• [WORK REQUIRED] Every line with "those" in it must be copied from the data.

• [RECORDS PROVIDED]
────────────────────────────────────────

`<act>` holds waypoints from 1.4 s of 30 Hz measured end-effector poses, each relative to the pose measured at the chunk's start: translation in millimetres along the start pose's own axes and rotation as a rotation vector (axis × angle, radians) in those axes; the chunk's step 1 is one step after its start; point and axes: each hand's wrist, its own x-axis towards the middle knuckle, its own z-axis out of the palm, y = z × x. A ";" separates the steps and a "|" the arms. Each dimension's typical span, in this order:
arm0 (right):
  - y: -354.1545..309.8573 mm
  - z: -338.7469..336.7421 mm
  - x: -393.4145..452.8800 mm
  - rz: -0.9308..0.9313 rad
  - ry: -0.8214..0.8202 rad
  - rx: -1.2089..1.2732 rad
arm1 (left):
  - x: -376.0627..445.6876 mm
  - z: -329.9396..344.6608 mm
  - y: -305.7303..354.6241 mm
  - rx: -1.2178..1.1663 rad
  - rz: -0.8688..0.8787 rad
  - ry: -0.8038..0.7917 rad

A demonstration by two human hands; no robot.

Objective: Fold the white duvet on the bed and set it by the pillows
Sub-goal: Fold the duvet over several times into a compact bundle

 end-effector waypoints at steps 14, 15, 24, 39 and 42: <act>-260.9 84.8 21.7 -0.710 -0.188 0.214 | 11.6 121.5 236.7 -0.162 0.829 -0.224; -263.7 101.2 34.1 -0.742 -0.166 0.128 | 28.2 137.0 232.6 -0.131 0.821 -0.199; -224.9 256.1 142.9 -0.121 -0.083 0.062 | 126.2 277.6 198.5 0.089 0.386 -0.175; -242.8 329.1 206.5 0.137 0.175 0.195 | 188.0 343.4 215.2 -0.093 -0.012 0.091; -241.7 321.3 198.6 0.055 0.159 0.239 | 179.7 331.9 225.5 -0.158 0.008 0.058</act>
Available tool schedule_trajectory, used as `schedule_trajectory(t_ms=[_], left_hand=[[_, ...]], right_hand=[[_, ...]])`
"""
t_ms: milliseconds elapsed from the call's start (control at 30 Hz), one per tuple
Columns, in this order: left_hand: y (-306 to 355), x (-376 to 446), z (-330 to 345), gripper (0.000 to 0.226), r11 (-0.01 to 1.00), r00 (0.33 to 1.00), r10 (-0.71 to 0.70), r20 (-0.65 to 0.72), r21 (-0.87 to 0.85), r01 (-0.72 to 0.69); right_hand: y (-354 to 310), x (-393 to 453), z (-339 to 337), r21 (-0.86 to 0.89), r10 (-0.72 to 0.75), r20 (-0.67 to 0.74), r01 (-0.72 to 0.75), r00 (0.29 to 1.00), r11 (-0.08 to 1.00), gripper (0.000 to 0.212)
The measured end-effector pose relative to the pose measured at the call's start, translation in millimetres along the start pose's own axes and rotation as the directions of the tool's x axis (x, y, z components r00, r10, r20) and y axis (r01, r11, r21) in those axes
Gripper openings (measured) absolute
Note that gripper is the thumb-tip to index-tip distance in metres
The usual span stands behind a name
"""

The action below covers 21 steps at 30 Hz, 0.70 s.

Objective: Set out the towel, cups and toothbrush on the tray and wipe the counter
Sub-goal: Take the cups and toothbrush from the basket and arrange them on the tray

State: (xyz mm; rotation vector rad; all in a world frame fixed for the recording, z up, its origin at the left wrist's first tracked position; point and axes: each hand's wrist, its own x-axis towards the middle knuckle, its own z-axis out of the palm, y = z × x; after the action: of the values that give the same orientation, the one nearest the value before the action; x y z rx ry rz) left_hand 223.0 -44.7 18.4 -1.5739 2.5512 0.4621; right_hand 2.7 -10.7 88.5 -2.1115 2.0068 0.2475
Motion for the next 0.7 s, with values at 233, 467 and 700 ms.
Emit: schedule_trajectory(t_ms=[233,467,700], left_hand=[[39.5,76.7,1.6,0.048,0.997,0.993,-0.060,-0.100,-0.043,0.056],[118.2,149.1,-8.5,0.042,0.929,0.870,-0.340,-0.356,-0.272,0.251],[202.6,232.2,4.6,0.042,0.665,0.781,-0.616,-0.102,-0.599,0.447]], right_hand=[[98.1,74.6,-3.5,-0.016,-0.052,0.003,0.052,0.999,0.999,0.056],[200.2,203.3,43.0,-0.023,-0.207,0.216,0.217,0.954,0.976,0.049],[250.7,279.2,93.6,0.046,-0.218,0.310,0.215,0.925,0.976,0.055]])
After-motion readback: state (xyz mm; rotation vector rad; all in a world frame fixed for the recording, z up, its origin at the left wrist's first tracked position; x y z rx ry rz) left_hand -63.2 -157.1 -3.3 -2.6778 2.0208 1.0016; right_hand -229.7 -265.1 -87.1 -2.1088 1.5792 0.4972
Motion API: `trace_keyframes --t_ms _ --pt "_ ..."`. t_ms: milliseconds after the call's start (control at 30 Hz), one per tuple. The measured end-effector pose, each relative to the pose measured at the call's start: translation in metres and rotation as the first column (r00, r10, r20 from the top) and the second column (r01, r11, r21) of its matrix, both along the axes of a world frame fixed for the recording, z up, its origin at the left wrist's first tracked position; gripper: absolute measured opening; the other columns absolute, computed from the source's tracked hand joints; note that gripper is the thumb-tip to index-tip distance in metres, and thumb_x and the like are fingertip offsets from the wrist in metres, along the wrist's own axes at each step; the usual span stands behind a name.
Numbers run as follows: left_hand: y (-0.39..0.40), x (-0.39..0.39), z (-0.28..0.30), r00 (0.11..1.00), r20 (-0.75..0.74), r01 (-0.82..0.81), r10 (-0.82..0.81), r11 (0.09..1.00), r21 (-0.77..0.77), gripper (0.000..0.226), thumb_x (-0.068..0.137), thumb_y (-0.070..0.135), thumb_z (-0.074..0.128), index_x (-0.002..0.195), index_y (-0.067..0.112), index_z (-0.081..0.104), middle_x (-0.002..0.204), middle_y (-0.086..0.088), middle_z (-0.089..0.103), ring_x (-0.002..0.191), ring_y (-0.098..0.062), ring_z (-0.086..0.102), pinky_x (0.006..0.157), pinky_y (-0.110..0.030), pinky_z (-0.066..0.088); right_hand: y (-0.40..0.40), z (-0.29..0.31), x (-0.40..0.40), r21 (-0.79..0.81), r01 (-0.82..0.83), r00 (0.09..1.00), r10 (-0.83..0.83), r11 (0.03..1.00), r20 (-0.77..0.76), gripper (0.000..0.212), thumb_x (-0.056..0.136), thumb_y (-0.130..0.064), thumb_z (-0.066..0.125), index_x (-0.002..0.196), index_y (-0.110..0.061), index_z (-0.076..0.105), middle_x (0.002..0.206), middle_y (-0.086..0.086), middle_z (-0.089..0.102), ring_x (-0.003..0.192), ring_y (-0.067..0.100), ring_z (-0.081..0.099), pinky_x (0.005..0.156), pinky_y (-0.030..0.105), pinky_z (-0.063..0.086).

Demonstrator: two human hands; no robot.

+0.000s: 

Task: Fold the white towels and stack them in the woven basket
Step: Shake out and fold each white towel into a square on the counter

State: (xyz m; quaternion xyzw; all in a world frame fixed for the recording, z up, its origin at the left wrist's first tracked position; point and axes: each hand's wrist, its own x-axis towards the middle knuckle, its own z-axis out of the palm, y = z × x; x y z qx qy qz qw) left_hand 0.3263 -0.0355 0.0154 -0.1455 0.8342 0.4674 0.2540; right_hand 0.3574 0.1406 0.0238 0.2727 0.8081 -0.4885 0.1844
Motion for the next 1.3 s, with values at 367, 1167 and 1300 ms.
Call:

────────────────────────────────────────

• [RESPONSE TO THE TASK]
`<act>` holds waypoints from 1.4 s of 30 Hz measured end-effector poses, each relative to the pose measured at the chunk's start: translation in millimetres along the start pose's own axes and rotation as a rotation vector (axis × angle, radians) in those axes; the chunk's step 1 is one step after its start; point and axes: each hand's wrist, its own x-axis towards the middle knuckle, its own z-axis out of the palm, y = z × x. A ";" separates the steps and a "|" the arms. Each dimension's typical span, in this order:
The measured end-effector pose relative to the pose measured at the call's start, translation in millimetres along the start pose's own axes and rotation as the directions of the tool's x axis (x, y, z components r00, r10, r20) and y axis (r01, r11, r21) in those axes

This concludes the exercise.